# Record extracts
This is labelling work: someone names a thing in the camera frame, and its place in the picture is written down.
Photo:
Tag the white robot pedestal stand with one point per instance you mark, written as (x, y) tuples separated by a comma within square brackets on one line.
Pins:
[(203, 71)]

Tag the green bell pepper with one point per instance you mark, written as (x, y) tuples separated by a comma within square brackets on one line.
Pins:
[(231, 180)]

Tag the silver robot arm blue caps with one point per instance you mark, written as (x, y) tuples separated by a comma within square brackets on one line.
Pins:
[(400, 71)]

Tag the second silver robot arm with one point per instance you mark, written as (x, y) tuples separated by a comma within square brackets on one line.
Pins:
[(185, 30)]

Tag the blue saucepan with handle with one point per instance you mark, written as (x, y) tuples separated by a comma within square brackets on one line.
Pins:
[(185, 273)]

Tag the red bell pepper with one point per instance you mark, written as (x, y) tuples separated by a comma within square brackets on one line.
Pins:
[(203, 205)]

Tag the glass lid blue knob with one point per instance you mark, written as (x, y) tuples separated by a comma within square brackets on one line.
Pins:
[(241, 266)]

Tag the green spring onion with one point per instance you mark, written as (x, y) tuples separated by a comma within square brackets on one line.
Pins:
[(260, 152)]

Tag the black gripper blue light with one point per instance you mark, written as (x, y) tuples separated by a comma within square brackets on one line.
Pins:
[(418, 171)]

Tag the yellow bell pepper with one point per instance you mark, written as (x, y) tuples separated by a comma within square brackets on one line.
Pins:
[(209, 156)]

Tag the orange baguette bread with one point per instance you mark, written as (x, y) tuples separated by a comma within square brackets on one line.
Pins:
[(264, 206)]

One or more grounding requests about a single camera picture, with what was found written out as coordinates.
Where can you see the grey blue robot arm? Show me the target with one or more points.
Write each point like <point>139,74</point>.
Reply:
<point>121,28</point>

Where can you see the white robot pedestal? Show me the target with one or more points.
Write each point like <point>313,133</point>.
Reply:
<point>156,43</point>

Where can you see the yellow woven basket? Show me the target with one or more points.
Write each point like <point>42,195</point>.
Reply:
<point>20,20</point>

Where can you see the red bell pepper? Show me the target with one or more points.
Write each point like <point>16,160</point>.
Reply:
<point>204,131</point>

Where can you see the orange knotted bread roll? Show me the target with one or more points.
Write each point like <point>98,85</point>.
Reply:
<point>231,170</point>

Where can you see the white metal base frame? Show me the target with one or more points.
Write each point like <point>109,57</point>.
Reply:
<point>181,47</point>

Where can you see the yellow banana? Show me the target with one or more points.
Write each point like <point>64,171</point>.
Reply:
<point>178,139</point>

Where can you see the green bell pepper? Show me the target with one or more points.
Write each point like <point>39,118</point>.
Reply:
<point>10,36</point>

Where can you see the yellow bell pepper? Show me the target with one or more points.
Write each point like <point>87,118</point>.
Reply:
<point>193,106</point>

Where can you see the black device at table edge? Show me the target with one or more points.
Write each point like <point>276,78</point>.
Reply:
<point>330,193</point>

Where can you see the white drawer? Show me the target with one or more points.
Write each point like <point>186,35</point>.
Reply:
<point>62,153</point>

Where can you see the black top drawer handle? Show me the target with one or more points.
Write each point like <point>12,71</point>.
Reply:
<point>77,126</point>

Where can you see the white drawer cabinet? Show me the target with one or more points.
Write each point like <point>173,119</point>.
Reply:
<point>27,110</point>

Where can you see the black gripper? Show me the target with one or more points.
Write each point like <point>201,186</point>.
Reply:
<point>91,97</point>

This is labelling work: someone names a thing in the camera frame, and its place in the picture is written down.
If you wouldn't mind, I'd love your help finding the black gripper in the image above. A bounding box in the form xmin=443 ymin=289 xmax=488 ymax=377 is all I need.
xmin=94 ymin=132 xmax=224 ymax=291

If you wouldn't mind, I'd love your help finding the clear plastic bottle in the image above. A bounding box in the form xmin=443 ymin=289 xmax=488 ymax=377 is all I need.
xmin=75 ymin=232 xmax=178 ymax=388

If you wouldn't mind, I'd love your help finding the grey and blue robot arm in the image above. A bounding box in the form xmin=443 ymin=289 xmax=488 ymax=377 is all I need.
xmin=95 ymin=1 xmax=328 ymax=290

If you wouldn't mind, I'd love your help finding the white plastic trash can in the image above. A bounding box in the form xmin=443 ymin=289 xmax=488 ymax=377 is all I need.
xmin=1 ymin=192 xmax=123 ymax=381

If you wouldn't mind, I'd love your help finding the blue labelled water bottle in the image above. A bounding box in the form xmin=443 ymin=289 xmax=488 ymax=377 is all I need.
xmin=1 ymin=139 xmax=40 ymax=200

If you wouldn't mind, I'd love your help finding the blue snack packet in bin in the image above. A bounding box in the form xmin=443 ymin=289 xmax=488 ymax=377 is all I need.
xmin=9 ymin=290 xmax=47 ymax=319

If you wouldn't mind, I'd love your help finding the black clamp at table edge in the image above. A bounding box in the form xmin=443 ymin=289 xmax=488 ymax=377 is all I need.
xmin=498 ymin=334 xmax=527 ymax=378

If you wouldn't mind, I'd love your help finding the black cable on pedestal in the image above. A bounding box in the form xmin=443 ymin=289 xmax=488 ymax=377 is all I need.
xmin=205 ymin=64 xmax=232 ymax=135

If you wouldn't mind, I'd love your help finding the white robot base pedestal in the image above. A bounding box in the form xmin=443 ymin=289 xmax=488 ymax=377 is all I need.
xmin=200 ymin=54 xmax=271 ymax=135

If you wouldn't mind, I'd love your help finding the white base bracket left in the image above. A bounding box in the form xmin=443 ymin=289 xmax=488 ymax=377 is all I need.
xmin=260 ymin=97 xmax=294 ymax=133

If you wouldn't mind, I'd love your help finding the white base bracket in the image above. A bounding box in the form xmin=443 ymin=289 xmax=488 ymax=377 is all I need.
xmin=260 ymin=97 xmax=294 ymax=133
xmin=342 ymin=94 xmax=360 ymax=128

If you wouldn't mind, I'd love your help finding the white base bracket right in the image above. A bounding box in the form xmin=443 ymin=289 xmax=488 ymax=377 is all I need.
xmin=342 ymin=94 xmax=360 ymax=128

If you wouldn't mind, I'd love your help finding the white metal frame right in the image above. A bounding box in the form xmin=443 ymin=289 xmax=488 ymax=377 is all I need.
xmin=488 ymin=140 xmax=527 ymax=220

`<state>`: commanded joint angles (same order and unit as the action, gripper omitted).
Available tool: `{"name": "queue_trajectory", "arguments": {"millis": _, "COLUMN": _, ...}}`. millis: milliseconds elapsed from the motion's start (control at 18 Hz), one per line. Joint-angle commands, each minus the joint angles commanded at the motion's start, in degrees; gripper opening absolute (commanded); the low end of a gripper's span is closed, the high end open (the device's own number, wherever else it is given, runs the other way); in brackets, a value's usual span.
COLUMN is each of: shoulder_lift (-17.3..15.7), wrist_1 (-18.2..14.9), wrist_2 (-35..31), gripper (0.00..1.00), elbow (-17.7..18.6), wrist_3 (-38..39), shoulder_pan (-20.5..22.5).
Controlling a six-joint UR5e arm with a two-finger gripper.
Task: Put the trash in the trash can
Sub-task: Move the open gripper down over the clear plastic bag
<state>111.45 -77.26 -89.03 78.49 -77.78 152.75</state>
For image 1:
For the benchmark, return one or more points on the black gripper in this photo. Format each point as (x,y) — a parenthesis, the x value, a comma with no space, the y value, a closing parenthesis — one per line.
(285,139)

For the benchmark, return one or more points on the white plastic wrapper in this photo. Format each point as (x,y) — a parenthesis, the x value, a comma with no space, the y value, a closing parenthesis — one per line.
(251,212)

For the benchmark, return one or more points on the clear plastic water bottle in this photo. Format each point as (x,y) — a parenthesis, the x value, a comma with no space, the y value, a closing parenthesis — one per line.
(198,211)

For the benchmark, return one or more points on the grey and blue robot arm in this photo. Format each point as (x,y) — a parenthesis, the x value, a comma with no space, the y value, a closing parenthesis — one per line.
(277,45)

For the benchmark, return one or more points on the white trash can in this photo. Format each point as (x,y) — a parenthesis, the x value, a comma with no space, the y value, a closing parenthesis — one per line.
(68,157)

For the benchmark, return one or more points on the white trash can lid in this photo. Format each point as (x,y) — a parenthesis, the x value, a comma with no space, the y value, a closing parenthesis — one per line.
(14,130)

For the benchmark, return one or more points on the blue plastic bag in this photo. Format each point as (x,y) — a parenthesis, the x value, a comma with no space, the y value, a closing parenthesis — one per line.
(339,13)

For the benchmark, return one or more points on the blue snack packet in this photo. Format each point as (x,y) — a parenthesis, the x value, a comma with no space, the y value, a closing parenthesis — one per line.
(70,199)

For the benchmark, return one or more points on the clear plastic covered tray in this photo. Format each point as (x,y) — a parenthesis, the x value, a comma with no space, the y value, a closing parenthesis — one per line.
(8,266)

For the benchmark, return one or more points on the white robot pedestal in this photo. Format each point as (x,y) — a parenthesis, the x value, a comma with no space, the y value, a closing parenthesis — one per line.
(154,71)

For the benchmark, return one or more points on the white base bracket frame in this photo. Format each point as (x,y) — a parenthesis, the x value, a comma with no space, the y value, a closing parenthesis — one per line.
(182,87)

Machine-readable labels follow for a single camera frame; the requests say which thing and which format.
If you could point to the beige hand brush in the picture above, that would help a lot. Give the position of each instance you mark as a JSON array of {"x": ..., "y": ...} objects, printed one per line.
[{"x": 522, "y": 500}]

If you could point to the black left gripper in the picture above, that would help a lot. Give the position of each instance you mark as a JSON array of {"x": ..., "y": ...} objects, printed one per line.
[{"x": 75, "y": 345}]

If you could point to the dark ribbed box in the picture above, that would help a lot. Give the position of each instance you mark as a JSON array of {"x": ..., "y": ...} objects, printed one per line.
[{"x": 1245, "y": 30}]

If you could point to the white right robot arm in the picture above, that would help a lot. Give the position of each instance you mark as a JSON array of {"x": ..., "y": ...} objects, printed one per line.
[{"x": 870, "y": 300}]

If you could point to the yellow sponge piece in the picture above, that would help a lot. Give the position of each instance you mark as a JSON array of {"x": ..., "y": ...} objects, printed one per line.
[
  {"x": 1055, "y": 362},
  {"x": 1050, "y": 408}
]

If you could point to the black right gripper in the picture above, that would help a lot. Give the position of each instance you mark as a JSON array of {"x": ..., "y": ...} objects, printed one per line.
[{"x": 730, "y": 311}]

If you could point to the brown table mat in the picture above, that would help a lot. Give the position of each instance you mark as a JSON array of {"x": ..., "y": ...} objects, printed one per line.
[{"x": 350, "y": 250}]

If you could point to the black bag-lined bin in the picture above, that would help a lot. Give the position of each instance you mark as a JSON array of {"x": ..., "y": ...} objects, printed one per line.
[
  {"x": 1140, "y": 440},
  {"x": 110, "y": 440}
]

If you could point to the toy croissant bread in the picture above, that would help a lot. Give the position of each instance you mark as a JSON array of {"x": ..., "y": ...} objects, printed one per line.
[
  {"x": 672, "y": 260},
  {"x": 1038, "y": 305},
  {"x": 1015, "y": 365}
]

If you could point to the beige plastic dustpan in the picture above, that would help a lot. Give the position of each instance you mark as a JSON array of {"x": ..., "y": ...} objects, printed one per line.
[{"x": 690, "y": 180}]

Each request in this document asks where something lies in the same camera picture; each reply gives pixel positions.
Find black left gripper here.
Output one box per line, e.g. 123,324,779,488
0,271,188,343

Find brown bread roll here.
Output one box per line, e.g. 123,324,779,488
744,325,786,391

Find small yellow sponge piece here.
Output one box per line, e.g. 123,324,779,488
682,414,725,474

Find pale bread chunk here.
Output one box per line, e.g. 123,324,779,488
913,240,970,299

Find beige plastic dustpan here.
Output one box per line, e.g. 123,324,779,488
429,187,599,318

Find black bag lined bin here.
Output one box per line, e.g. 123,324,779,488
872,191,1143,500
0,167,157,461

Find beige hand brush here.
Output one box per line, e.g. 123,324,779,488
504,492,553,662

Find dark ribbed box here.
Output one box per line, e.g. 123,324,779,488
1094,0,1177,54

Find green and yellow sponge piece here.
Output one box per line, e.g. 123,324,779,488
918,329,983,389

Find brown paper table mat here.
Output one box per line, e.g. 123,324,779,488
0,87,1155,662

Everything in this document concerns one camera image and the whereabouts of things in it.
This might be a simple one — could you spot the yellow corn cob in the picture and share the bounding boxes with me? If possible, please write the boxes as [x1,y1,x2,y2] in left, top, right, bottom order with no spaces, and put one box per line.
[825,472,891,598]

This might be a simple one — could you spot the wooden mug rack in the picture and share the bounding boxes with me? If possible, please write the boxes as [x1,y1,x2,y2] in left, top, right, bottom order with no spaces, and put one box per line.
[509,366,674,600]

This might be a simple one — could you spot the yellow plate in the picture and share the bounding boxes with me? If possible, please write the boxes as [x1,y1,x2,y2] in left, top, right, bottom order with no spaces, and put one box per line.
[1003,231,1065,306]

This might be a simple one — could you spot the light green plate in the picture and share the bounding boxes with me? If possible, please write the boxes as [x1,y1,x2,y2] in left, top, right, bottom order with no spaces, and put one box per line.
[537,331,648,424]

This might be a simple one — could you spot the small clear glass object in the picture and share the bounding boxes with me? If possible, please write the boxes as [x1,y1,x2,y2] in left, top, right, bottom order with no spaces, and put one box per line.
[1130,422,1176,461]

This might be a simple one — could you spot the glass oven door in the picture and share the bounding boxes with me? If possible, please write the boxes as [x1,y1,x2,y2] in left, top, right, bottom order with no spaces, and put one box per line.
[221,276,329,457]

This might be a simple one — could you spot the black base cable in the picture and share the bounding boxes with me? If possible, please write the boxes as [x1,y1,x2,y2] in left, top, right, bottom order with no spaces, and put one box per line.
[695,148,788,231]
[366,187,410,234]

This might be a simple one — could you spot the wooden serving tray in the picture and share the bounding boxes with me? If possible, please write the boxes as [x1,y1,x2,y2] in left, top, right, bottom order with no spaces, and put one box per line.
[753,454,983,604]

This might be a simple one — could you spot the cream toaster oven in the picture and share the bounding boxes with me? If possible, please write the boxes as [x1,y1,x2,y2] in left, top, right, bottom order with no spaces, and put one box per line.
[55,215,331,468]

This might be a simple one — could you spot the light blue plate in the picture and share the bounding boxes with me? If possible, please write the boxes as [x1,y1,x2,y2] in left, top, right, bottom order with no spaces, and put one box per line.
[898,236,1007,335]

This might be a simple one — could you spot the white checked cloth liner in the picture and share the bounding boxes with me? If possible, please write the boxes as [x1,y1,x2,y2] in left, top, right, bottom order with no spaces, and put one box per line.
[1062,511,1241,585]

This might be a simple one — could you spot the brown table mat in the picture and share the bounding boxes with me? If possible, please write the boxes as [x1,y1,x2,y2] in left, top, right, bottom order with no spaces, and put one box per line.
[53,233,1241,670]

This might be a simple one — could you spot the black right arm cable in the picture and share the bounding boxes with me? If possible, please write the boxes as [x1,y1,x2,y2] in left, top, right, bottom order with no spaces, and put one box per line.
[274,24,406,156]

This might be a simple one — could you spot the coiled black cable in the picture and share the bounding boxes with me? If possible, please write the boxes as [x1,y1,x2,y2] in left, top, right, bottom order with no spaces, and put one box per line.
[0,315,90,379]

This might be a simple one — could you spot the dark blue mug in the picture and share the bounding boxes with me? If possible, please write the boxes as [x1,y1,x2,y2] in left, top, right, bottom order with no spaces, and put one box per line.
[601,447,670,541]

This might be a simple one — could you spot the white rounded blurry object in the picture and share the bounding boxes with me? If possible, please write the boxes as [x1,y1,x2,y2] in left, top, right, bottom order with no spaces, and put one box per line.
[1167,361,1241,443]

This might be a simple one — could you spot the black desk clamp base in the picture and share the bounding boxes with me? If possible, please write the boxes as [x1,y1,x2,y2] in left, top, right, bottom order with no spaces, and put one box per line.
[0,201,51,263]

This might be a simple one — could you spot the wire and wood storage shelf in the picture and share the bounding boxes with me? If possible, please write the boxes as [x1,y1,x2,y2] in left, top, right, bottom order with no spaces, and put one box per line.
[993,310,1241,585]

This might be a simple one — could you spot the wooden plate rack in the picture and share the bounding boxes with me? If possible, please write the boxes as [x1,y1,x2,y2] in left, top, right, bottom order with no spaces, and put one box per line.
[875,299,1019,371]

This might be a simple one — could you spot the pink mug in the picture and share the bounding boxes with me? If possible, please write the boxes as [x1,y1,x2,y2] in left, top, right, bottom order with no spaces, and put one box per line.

# Your instructions
Within the entries above, work out the number of lines that include the string "camera" and give only that.

# Answer box
6